- What the exercise asks -
Beginning with the first line, please repeat the entries exactly and end on the line that contains "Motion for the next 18".

Recorded data

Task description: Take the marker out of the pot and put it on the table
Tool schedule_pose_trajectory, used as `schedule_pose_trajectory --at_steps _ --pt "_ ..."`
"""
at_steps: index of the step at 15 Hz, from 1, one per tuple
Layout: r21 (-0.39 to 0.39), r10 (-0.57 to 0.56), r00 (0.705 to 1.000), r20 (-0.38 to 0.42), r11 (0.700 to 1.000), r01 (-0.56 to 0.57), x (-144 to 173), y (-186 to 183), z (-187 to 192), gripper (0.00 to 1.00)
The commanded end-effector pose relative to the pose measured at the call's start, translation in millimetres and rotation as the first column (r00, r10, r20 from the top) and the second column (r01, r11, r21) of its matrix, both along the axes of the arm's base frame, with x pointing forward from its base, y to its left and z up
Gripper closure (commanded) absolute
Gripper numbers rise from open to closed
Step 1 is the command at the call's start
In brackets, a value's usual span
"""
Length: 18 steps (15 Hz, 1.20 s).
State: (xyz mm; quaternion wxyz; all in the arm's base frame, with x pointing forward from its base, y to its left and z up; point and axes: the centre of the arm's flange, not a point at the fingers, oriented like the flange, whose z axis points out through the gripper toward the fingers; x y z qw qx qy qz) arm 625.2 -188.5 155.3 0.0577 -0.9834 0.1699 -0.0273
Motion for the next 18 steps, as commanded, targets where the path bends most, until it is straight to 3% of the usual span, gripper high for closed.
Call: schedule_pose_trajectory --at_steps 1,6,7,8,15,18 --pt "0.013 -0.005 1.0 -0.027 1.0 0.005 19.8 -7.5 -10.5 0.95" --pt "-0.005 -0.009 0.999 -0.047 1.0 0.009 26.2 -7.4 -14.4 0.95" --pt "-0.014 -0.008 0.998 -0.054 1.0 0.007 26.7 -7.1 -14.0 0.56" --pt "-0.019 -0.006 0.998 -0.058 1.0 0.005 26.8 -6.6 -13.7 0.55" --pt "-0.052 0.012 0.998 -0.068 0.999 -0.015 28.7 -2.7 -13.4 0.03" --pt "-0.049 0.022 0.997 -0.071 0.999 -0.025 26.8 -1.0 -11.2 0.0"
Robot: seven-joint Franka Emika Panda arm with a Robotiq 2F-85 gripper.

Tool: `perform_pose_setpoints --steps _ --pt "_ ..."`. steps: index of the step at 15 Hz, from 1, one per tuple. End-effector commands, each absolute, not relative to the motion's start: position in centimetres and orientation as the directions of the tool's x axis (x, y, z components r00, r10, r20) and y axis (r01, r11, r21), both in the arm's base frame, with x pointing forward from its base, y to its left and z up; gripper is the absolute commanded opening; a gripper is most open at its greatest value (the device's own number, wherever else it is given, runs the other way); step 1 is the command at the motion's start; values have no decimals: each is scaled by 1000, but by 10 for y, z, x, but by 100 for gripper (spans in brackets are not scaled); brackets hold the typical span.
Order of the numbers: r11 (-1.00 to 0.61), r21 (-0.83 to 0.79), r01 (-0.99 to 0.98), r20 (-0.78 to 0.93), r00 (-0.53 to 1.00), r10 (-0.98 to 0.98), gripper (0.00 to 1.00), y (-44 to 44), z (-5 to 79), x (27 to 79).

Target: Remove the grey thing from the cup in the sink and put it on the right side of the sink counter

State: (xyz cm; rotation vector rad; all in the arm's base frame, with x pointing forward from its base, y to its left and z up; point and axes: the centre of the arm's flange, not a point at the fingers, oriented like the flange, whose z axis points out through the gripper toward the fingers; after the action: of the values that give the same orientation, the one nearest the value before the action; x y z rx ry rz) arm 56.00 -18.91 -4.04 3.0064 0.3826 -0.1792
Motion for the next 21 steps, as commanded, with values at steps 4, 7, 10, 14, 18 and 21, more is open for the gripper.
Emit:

- Reply to the task -
Task description: Take the marker out of the pot and put it on the table
Tool schedule_pose_trajectory, used as `schedule_pose_trajectory --at_steps _ --pt "_ ..."`
"""
at_steps: index of the step at 15 Hz, from 1, one per tuple
Layout: r21 (-0.39 to 0.39), r10 (-0.57 to 0.56), r00 (0.705 to 1.000), r20 (-0.38 to 0.42), r11 (0.700 to 1.000), r01 (-0.56 to 0.57), x (-144 to 173), y (-186 to 183), z (-187 to 192), gripper (0.00 to 1.00)
The commanded end-effector pose relative to the pose measured at the call's start, translation in millimetres and rotation as the first column (r00, r10, r20 from the top) and the second column (r01, r11, r21) of its matrix, both along the axes of the arm's base frame, with x pointing forward from its base, y to its left and z up
Gripper closure (commanded) absolute
Gripper numbers rise from open to closed
Step 1 is the command at the call's start
In brackets, a value's usual span
"""
Length: 18 steps (15 Hz, 1.20 s).
State: (xyz mm; quaternion wxyz; all in the arm's base frame, with x pointing forward from its base, y to its left and z up; point and axes: the centre of the arm's flange, not a point at the fingers, oriented like the flange, whose z axis points out through the gripper toward the fingers; x y z qw qx qy qz) arm 625.2 -188.5 155.3 0.0577 -0.9834 0.1699 -0.0273
Motion for the next 18 steps, as commanded, targets where the path bends most, until it is straight to 3% of the usual span, gripper high for closed.

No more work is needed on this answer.